In the entries below, count every line with the word "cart". Return only the count.

Top of RECORD SET

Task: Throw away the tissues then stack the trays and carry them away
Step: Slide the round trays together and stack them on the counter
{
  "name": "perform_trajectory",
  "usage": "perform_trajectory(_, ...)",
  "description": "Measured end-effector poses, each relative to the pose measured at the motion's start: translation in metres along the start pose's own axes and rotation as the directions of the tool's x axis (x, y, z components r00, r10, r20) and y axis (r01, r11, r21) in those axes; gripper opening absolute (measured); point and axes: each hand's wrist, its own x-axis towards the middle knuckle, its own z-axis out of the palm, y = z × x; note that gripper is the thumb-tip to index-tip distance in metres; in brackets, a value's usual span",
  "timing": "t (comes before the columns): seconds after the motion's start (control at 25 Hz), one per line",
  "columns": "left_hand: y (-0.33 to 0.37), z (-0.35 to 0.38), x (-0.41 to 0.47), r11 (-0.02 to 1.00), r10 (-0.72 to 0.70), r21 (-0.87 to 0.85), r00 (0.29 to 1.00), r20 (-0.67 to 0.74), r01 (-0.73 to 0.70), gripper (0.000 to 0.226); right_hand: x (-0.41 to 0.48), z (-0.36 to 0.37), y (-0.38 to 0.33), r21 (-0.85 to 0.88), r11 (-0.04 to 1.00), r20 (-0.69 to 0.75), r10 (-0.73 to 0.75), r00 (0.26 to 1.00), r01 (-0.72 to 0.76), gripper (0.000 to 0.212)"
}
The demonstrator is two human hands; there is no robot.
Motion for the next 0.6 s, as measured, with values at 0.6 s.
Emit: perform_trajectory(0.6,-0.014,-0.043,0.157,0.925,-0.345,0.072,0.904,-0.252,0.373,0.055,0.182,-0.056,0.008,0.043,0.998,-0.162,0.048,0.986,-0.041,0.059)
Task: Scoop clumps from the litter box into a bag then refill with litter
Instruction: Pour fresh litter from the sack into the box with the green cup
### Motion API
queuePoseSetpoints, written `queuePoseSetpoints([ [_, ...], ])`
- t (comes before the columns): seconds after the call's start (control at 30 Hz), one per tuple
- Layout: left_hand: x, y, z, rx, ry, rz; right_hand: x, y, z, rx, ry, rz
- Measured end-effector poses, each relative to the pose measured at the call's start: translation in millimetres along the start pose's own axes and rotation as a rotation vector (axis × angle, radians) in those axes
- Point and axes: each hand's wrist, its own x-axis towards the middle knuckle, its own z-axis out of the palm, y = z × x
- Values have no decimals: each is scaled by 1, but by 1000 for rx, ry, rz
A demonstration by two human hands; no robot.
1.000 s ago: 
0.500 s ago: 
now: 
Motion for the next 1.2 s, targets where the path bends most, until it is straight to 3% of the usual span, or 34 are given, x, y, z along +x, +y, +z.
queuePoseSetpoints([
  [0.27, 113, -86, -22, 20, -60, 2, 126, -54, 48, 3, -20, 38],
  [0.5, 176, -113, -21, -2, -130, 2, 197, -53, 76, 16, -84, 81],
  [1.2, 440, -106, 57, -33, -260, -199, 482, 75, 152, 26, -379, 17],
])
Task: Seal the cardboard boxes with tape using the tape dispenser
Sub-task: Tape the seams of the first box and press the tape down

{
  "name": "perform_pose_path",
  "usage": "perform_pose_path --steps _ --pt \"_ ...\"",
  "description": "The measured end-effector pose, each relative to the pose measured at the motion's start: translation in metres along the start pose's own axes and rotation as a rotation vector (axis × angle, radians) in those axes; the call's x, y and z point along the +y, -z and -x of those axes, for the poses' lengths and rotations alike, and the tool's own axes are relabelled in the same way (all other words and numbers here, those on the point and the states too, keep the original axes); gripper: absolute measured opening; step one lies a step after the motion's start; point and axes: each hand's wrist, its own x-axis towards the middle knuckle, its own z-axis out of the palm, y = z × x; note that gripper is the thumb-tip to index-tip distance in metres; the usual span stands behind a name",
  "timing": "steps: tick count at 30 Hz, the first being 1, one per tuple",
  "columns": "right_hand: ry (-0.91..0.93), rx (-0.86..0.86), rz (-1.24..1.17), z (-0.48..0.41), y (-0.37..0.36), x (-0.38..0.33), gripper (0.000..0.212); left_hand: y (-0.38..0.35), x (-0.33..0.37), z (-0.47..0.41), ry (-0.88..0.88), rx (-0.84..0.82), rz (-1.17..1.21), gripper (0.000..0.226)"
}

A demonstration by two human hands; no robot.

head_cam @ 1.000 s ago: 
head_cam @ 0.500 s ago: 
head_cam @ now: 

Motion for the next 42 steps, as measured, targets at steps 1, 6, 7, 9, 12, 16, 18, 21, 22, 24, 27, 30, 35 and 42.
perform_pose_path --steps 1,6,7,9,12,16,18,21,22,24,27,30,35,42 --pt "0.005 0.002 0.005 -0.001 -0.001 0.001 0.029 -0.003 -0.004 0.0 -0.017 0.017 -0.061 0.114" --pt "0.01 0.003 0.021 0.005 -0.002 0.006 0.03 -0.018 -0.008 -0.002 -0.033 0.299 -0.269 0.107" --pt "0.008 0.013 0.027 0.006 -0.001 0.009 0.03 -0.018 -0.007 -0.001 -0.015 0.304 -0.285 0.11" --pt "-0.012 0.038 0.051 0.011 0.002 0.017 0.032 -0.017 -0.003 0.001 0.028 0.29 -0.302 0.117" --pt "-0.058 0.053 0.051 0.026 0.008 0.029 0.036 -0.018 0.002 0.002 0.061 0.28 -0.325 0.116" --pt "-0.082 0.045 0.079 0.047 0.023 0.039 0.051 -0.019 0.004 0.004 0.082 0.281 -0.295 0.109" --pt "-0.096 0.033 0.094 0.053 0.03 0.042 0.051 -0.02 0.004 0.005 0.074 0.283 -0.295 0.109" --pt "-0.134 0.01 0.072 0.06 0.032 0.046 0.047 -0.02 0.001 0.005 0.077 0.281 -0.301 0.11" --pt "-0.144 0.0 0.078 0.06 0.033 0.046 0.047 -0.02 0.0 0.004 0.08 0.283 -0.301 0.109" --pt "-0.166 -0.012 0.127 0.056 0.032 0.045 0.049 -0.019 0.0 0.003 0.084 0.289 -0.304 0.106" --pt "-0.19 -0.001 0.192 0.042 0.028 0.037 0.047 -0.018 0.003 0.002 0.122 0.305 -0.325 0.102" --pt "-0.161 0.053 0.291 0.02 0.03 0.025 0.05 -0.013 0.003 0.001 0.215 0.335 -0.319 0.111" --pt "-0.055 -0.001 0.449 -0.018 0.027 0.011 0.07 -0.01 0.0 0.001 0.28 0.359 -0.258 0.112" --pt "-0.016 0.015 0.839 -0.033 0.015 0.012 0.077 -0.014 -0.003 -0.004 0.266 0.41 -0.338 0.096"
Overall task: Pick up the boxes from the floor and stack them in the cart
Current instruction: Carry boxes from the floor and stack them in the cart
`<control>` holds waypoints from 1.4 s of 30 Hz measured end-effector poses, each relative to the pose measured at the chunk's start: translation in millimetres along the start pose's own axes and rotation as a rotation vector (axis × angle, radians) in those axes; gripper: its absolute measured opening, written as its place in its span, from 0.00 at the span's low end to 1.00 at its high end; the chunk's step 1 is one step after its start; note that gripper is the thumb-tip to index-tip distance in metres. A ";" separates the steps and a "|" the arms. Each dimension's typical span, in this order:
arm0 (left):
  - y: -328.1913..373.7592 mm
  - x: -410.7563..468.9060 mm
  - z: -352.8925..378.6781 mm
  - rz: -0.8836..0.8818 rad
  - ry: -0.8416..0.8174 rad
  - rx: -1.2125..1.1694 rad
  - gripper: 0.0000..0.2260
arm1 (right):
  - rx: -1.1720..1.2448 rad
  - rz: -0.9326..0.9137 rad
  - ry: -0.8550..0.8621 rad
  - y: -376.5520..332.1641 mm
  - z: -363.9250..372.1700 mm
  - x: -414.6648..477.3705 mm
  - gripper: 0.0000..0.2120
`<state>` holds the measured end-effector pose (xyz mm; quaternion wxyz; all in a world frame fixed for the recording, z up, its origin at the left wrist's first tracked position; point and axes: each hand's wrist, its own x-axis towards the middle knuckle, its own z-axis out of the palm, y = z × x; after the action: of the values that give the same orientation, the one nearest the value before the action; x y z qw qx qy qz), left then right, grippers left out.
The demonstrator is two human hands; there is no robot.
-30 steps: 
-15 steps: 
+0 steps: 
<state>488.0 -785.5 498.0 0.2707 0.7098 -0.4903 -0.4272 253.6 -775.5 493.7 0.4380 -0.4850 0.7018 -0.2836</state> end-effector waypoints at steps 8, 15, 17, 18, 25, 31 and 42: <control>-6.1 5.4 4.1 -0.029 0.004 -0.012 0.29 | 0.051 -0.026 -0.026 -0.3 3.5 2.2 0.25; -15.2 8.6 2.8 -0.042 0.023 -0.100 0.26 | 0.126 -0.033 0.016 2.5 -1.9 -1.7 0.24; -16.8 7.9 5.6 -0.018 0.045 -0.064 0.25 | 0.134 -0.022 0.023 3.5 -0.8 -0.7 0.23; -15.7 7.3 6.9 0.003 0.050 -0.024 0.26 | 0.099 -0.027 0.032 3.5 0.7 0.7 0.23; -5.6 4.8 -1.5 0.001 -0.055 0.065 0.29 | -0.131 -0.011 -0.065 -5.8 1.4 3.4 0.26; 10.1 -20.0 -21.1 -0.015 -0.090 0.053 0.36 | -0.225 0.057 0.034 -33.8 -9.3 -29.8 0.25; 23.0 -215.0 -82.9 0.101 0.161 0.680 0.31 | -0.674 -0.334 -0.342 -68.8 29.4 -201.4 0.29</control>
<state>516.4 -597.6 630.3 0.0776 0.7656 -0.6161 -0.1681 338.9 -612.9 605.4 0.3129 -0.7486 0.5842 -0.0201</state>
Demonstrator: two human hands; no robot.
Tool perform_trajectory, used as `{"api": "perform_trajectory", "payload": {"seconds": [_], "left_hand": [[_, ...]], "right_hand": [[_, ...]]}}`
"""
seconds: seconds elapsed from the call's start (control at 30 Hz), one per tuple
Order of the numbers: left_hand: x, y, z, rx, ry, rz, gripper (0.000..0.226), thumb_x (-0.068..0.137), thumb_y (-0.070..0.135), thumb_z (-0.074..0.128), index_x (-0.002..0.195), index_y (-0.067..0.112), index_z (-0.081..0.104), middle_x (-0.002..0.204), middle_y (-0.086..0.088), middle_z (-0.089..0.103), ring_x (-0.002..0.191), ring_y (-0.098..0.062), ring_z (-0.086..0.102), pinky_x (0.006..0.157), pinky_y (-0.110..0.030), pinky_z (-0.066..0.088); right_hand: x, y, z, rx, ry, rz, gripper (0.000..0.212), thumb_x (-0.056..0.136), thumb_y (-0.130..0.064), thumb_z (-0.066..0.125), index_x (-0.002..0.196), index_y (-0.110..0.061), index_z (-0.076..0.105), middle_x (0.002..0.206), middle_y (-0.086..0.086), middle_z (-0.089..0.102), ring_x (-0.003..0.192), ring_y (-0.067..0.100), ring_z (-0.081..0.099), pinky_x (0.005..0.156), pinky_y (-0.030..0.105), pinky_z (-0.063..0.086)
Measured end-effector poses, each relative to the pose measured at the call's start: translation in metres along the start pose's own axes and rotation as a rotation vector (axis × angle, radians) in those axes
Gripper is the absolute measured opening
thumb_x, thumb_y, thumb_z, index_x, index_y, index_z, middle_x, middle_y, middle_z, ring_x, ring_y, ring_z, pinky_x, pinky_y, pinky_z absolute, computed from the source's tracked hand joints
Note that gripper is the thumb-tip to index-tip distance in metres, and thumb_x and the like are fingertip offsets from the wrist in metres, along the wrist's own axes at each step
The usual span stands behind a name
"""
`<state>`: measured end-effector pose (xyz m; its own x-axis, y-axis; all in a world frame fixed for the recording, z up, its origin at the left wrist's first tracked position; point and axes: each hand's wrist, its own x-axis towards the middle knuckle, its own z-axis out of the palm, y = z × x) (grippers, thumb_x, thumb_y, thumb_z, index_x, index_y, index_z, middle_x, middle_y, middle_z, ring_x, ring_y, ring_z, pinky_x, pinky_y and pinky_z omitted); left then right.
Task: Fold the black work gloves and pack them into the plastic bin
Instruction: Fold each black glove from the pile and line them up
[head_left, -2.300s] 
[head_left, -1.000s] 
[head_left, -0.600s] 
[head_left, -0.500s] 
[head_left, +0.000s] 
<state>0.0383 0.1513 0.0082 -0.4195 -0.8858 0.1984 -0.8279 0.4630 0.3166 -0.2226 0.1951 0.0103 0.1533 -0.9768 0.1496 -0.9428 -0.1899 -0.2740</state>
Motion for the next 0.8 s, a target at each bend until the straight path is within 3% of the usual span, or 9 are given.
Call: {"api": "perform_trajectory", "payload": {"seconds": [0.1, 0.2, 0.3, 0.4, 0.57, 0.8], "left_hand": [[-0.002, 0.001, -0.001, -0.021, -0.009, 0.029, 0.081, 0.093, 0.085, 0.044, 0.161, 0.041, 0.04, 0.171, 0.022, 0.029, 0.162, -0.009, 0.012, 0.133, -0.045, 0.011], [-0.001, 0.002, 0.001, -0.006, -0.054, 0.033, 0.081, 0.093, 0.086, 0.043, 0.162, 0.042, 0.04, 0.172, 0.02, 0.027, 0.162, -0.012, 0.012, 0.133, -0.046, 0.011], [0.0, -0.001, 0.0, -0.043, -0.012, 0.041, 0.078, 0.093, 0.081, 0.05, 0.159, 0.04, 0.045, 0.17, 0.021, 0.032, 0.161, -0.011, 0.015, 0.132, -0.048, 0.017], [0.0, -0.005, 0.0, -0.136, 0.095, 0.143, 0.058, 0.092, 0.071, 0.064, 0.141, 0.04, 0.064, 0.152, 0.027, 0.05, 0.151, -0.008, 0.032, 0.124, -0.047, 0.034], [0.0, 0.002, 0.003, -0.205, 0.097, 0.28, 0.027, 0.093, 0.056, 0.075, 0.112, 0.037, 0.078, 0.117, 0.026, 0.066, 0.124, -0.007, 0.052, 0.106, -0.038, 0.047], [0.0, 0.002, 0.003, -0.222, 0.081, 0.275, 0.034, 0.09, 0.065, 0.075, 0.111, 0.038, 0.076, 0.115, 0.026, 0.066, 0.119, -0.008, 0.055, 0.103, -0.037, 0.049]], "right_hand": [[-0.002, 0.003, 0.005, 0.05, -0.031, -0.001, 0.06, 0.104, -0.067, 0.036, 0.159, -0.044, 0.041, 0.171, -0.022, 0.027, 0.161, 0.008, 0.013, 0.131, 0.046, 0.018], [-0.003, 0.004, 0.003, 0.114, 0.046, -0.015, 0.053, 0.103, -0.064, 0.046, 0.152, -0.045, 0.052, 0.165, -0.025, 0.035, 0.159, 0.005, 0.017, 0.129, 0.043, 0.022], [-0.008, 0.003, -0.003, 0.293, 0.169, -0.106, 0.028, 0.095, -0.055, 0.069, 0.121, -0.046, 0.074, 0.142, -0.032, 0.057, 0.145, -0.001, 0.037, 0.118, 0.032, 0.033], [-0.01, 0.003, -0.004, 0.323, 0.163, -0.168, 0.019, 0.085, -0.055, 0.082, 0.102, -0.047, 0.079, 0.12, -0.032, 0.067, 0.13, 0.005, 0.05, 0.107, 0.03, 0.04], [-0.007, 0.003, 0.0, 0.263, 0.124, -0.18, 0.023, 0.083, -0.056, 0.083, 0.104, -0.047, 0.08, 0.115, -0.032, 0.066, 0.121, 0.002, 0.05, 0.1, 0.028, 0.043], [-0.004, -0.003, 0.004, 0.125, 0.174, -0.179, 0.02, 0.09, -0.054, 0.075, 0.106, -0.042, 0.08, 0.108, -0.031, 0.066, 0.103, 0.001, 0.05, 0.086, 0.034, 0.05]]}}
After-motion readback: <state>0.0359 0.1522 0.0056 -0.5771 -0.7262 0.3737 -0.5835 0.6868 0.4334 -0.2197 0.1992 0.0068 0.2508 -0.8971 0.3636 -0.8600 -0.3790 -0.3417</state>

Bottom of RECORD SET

EXERCISE ANSWER:
2